O time que nos deu tantas alegrias saiu da euforia para a perplexidade, da perplexidade para a tristeza e daí para a depressão
No final do Fla-Flu, por volta de 40 do segundo tempo, tivemos uma falta na entrada da área. Mesmo com o longo jejum de gols de falta, era uma grande chance de vencer o jogo. A barreira do Fluminense, no entanto, deu dois passos para a frente – a ponto de se descolar escandalosamente do jogador deles que se posicionava atrás da barreira para impedir o chute por baixo.
E ninguém do Flamengo reclamou. Ninguém do Flamengo viu. Diego reclamou depois da cobrança que obviamente bateu na barreira, quando não adiantava mais. Esse lance é o retrato de um time entregue, sem norte, sem alma. Um time que adoeceu.
Esses últimos 5 pontos perdidos, Fortaleza e Flu, revelam um time em depressão. Treinar 10 dias para fazer um gol e depois parar? E não é um bando de vagabundos frouxos, vocês sabem que não. Tem pelo menos 10 em má fase, e os que não estavam, como Gerson e Pedro, estão caindo. No segundo semestre de 1982, lembro como se fosse hoje, Domingo Bosco deu uma entrevista a Kleber Leite e assumiu: “O time está deprimido e um grande time em depressão é pior do que um pequeno time motivado”.
Do mesmo autor: Feliz Dia do Flamenguista (O Álbum)
Vejam que estamos falando do Flamengo mundialista. Um time que emendou sem respirar as conquistas da Libertadores, do terceiro turno do Estadual, do Estadual, de Tóquio e do Campeonato Brasileiro de 1982, um título com sete viradas extenuantes e mais os três jogos finais de altíssima exigência contra o melhor Grêmio de todos os tempos. No dia seguinte à decisão em Porto Alegre, Zico, Junior e Leandro foram para a seleção, os demais ganharam dez dias de folga e aquele Flamengo nunca mais foi o mesmo.
E logo depois da eliminação da Libertadores frente ao Peñarol o Bosco deu o diagnóstico: o time adoeceu. Os três da Copa com a Febre de Sarriá, outros justamente porque não tinham ido para a Copa, todos juntos porque a exigência era muito alta há muito tempo e individualmente, cada um a seu modo, a cabeça dava o comando já duvidoso e as pernas não obedeciam, mente e corpo igualmente desgastados. E nós, torcedores, no calor do momento dizíamos: – O que é isso, desaprenderam?
Não haviam desaprendido. Como os de agora não desaprenderam.
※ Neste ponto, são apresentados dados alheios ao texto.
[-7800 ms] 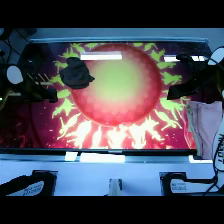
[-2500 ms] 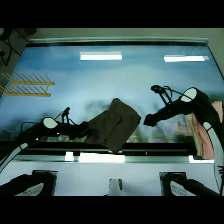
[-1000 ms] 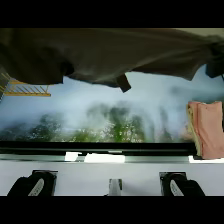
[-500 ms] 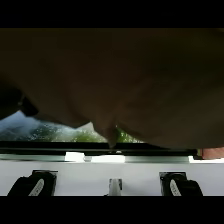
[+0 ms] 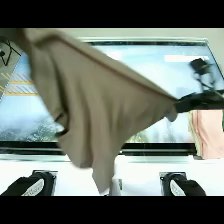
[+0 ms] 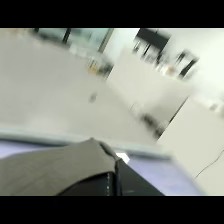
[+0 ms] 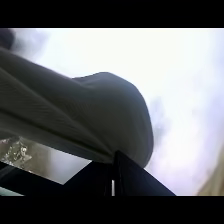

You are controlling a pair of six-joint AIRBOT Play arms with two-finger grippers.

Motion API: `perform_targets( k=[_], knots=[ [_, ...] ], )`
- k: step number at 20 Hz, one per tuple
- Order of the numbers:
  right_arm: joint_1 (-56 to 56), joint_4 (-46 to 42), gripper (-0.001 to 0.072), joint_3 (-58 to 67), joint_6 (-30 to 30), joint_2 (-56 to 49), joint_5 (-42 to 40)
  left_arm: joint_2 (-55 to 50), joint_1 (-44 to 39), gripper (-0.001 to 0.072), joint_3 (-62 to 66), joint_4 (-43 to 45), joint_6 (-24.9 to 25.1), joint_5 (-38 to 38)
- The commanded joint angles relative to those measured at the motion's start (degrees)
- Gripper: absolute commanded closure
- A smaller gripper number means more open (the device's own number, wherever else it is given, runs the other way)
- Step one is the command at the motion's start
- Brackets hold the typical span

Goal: Fold the shirts.

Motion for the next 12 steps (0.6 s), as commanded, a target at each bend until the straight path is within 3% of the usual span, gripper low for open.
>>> perform_targets(
  k=[1,3,7,8,9,10,11,12],
  knots=[
    [4.42,5.40,0.0685,-3.85,2.34,-12.87,-9.70,-11.87,-0.37,0.0668,-2.23,-1.81,-0.17,-5.18],
    [6.49,6.62,0.0684,-3.85,3.21,-17.22,-13.38,-16.24,-0.39,0.0668,-2.23,-1.75,-2.60,-9.07],
    [6.80,7.32,0.0684,-3.80,5.09,-19.41,-20.20,-21.51,-0.81,0.0658,-2.25,-1.53,-2.75,-19.04],
    [6.80,7.32,0.0683,-3.80,5.09,-19.41,-21.27,-22.62,-1.22,0.0566,-2.25,-1.49,-2.95,-21.40],
    [6.80,7.30,0.0648,-3.80,5.07,-19.41,-21.99,-23.47,-1.44,0.0354,-2.25,-1.49,-3.89,-23.63],
    [6.73,6.99,0.0466,-3.67,4.85,-19.37,-22.01,-24.06,-1.31,0.0159,-2.23,-1.11,-5.90,-26.43],
    [6.19,6.05,0.0316,-3.28,3.17,-19.19,-20.44,-24.13,-0.50,0.0159,-2.21,1.14,-9.29,-29.81],
    [4.52,4.68,0.0303,-2.75,1.84,-19.06,-18.56,-23.98,0.76,0.0164,-2.14,5.03,-13.03,-33.97]
  ],
)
A saída de JJ abriu um buraco muito maior do que a saída de um treinador. E joguem as pedras que quiserem, não havia como impedir a sua saída e também não há motivo para demonizá-lo, nem a ele, nem a Rafinha. É da bola e da vida. E era preciso achar um substituto para o Mister.
O catalão foi um erro compreensível. O Ceni já foi no desespero. E o time, que perdeu seu sistema imunológico com a saída de JJ, começou sua queda. O time foi ficando triste. Me poupem dos comentários “tristes ganhando uma fortuna?” ou “tristes com salário em dia?”. Os adversários também ganham uma fortuna. Assim, à distância, tenho a sensação de que sem o Mister perdemos o treinador genial e a organização em todo o departamento de futebol, mas aí já seria outro texto.
Fato é que o time que nos deu tantas alegrias saiu da euforia para a perplexidade, da perplexidade para a tristeza e daí para a depressão. E assim escrevemos o nosso campeonato brasileiro mais melancólico. Não o pior, não o mais vergonhoso, não o mais sofrido. O mais melancólico. E pouca coisa combina menos com o Flamengo do que a melancolia.